Стас давил в себе влечение к Марьяне, компенсировал душевное нытьё другими девушками, более доступными в его понимании, хотя не был тем, кто томится в очереди за желаемым (иди и возьми – его тогдашнее кредо). Только в случае с Марьяной его выдержка лишь крепла. Он не проявлял к девушке внешнего интереса, да и в классе о нём ходила дурная слава.

Марьяна была о ней наслышана.

Учился Стас плохо, покуривал за школой, водил сомнительные знакомства, дрался, даже попадал в поле зрения полиции за умышленную порчу чужого имущества, и все об этом знали. Хорошим парнем его считали только приятели со двора, а их было не так уж и много.

Влюбиться во флегматичную интеллектуалку и девочку совсем с другими интересами, нежели у него, оказалось серьёзным и непреодолимым испытанием. Терзался Стас больше года, пока не сдался самому себе и не предложил Марьяне встречаться.

Им было тогда по пятнадцать.

Он ждал категоричного отказа и хихиканья её подружек за спиной, но Марьяна взяла и согласилась, чем перевернула его сознание, понимание реалий и человеческих поступков.

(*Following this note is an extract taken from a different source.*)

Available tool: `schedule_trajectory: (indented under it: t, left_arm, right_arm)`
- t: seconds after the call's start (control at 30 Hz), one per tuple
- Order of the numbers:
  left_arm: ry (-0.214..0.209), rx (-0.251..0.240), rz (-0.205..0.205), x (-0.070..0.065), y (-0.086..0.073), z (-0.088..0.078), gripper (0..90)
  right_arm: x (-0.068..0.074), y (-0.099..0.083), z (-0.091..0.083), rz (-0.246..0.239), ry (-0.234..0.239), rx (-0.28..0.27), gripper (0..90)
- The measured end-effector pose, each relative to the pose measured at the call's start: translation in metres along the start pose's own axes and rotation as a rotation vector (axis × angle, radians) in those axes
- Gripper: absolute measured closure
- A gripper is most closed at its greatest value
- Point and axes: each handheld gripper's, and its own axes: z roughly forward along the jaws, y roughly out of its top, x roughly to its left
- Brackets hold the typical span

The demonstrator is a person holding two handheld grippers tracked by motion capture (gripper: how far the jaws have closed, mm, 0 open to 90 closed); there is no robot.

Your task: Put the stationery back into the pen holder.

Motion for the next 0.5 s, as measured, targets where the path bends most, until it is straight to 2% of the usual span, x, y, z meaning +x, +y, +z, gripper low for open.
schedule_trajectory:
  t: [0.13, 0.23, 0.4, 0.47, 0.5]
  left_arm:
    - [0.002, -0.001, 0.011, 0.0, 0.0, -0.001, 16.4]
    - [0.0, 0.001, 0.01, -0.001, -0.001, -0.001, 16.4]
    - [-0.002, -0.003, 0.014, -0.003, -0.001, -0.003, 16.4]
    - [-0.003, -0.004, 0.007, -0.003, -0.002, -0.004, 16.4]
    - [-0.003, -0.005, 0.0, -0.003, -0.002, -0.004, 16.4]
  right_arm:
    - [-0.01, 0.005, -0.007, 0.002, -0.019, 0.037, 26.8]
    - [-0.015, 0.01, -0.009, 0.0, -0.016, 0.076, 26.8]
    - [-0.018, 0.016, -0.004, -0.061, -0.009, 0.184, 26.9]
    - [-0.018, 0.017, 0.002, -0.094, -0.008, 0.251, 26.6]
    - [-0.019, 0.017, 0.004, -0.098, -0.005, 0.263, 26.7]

И, если быть честным, получив согласие, Стас встревожился. Впервые в жизни он ощутил груз возможного разочарования: вот он сидел позади Марьяны и любовался ею, как недоступной феей, а вот фея позволяет обнимать себя за талию, и один чёрт знает, какой финт от неё ожидать.

Марьяна финтов не выкидывала, но всё же промывала ему мозги рассказами о вреде курения, говорила о том, что хорошо бы поучаствовать в художественной самодеятельности, подготовиться к сочинению или прочесть, наконец, «Капитанскую дочку».

Она состояла в школьной редколлегии и лезла в каждую общественную дыру, зато даже целоваться не умела. При всей своей продвинутой жизненной позиции Марьяна ничего не знала о жизни настоящей. И ближе, чем позволено целомудрием, она Стаса Платова к себе не подпускала. В губы он поцеловал её всего два раза, и второй поцелуй стал для них роковым.